**Problem details**
Return the data exactly, without pictures.

**Information supplied**
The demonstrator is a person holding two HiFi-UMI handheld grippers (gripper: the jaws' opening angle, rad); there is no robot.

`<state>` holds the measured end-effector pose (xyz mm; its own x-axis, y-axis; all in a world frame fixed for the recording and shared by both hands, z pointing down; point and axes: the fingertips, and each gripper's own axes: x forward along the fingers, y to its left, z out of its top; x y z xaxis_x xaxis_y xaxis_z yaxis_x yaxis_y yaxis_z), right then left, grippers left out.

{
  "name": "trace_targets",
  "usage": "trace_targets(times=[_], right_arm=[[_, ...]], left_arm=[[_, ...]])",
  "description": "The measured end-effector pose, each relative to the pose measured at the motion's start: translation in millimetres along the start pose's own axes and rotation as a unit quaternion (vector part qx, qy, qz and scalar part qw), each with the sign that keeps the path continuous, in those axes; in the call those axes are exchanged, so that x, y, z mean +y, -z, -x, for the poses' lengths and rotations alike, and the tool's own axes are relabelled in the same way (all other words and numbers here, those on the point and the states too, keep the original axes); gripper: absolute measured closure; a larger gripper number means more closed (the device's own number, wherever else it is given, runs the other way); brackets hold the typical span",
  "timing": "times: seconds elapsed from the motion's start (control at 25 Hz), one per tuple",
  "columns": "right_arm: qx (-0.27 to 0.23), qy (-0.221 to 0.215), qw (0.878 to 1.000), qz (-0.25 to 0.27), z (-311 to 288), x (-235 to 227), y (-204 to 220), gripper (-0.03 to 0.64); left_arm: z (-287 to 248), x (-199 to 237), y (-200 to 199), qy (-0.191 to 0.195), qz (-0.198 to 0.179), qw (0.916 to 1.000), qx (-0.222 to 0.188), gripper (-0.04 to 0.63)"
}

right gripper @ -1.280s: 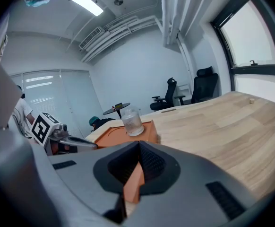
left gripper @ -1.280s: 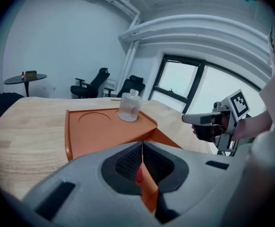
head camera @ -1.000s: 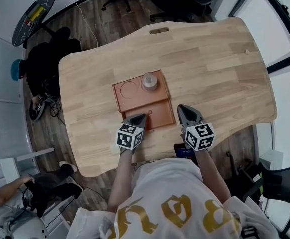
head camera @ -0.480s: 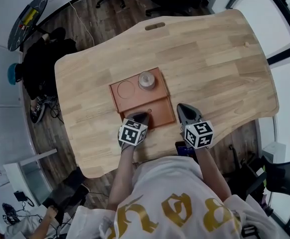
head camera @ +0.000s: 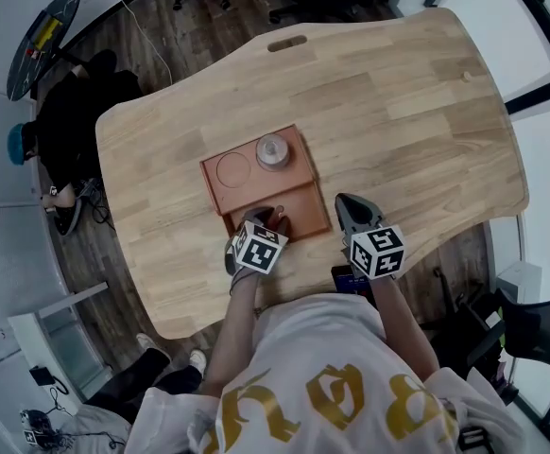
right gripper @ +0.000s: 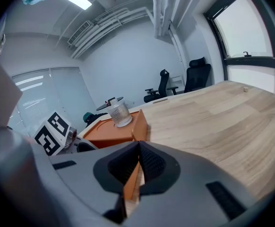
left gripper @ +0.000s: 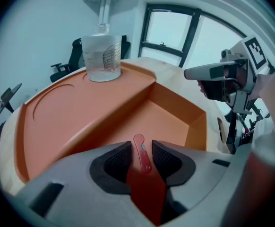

**Reply**
The demonstrator is a person holding two HiFi-UMI handheld grippers (gripper: the jaws' opening angle, rad); there is no robot.

`<state>` holds the measured end-effector pose (xyz mm; its own x-axis, y-axis; all in a world frame fixed for the recording and shared by both hands, z pointing down; point and axes: the fingertips, and each gripper's own axes: x forward along the fingers, y to its left, z out of its top; x y z xaxis_x xaxis_y xaxis_z yaxis_x yaxis_y yaxis_z), right then left, grippers left out.

{
  "name": "trace_targets",
  "usage": "trace_targets(times=[_], right_arm=[[_, ...]], left_arm=[[_, ...]])",
  "description": "The measured end-effector pose, each relative to the pose measured at the motion's start: translation in millimetres along the start pose's own axes and rotation as a unit quaternion (vector part qx, qy, qz and scalar part qw), each with the sign that keeps the path continuous, in those axes; in the call those axes are exchanged, so that x, y, z mean +y, -z, -x, for the poses' lengths and rotations alike, and the tool's own axes are relabelled in the same way (all other words and numbers here, those on the point and the states too, keep the original axes); gripper: absolute measured closure; a larger gripper number means more closed (the device's own number, wherever else it is given, runs the other way); brackets hold the typical span",
  "timing": "times: seconds elapsed from the motion's start (control at 25 Hz), one per tuple",
  "columns": "right_arm: qx (-0.27 to 0.23), qy (-0.221 to 0.215), qw (0.878 to 1.000), qz (-0.25 to 0.27), z (-311 to 288), x (-235 to 227), y (-204 to 220), gripper (-0.03 to 0.64); left_arm: z (-287 to 248), x (-199 to 237), y (-200 to 199), qy (-0.191 to 0.195), qz (-0.198 to 0.179), qw (0.916 to 1.000), qx (-0.222 to 0.188), gripper (-0.04 to 0.63)"
}

right gripper @ -1.280s: 
left gripper @ -1.280s: 
head camera @ -1.000s: 
head camera @ -0.480s: 
head camera @ +0.000s: 
right gripper @ +0.000s: 
left gripper @ +0.000s: 

The exercise is complete with this answer.